How many lines of these records hold the string "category"? Reply with the number alone.

═══

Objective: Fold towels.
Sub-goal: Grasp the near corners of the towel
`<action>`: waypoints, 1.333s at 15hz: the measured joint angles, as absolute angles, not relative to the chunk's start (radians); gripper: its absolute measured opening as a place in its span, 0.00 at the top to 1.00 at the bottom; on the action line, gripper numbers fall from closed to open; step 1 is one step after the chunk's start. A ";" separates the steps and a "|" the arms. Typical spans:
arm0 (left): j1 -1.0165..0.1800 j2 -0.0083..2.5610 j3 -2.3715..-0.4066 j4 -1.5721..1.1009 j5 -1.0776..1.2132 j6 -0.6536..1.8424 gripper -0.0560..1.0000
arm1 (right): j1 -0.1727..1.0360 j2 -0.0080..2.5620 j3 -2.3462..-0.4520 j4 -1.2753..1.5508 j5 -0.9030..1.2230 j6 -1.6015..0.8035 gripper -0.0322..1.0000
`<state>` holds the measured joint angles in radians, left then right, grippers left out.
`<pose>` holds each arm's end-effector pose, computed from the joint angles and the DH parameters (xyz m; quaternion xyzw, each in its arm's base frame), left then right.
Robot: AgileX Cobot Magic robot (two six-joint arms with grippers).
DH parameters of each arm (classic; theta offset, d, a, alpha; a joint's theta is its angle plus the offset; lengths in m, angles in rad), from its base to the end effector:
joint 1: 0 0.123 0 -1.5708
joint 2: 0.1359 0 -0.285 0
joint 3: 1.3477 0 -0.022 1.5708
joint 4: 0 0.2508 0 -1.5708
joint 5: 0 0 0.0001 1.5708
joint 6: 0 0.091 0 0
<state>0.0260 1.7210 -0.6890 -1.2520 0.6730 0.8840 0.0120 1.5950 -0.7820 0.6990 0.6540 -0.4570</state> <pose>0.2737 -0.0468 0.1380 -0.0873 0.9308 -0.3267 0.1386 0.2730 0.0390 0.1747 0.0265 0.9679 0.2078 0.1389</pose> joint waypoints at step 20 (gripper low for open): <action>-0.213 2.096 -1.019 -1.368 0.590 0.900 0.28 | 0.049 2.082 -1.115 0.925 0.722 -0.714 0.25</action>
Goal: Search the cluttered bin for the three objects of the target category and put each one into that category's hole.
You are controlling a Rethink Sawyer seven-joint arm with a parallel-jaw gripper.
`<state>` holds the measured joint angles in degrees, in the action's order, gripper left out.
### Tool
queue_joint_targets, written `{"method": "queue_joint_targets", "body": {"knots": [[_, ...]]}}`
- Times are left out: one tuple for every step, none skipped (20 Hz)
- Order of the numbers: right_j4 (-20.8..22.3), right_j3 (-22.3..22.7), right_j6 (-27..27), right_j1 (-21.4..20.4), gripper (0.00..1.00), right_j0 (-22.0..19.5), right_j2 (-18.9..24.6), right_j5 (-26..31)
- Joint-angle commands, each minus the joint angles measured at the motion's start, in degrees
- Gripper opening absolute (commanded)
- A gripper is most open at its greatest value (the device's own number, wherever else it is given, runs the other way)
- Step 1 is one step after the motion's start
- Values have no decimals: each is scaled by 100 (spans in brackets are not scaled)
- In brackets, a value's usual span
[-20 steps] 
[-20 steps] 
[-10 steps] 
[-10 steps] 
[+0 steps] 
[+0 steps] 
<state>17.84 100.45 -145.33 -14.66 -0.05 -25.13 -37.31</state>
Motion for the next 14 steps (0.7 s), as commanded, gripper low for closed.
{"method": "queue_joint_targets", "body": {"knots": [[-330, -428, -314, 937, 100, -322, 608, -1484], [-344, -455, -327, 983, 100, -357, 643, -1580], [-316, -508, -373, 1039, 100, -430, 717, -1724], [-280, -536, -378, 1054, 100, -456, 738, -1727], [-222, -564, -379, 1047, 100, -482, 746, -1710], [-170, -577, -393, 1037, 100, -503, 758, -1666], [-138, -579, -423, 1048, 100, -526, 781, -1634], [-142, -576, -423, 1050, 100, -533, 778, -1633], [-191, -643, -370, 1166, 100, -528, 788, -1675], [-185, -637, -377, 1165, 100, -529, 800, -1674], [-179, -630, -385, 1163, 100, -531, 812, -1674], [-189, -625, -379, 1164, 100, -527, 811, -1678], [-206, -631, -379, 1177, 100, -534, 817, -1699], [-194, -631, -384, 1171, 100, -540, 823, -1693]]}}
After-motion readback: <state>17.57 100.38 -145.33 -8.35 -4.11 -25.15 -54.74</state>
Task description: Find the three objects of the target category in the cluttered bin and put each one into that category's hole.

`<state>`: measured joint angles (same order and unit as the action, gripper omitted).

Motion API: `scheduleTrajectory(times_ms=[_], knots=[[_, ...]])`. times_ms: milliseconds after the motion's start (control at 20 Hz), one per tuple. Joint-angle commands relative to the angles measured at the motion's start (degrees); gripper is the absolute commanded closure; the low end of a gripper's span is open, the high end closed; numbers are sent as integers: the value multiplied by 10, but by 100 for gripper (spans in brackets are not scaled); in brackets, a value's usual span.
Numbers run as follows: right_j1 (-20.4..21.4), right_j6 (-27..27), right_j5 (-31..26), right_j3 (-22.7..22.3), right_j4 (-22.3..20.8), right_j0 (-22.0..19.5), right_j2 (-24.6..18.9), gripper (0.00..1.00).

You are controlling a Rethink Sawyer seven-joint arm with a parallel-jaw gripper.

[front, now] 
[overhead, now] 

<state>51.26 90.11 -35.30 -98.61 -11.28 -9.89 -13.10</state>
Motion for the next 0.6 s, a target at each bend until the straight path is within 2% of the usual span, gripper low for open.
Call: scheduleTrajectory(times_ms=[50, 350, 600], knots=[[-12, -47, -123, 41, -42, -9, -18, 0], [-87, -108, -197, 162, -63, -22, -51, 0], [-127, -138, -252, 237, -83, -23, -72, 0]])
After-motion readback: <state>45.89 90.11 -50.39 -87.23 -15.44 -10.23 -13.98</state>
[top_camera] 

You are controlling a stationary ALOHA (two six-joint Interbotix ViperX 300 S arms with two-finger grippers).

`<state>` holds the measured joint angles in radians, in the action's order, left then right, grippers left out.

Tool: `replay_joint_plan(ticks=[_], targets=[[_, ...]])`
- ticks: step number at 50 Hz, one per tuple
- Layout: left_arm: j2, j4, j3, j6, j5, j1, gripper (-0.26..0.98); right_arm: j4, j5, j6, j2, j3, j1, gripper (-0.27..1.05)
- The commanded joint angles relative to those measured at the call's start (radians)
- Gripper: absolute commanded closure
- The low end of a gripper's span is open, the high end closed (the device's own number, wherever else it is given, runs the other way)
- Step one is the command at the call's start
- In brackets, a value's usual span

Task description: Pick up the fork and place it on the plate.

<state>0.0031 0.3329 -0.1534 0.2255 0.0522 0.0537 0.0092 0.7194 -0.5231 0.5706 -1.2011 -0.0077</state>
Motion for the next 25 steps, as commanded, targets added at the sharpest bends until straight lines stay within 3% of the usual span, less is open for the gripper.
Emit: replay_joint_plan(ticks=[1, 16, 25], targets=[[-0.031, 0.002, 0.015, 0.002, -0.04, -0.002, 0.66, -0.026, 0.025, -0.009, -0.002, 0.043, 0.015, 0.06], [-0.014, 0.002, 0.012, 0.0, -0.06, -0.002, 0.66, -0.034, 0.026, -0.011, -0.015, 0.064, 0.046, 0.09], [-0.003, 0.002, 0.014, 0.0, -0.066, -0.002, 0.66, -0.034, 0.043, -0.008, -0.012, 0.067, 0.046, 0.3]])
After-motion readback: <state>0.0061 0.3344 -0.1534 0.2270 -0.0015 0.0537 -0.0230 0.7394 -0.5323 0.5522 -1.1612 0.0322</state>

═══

■ Expected answer: 2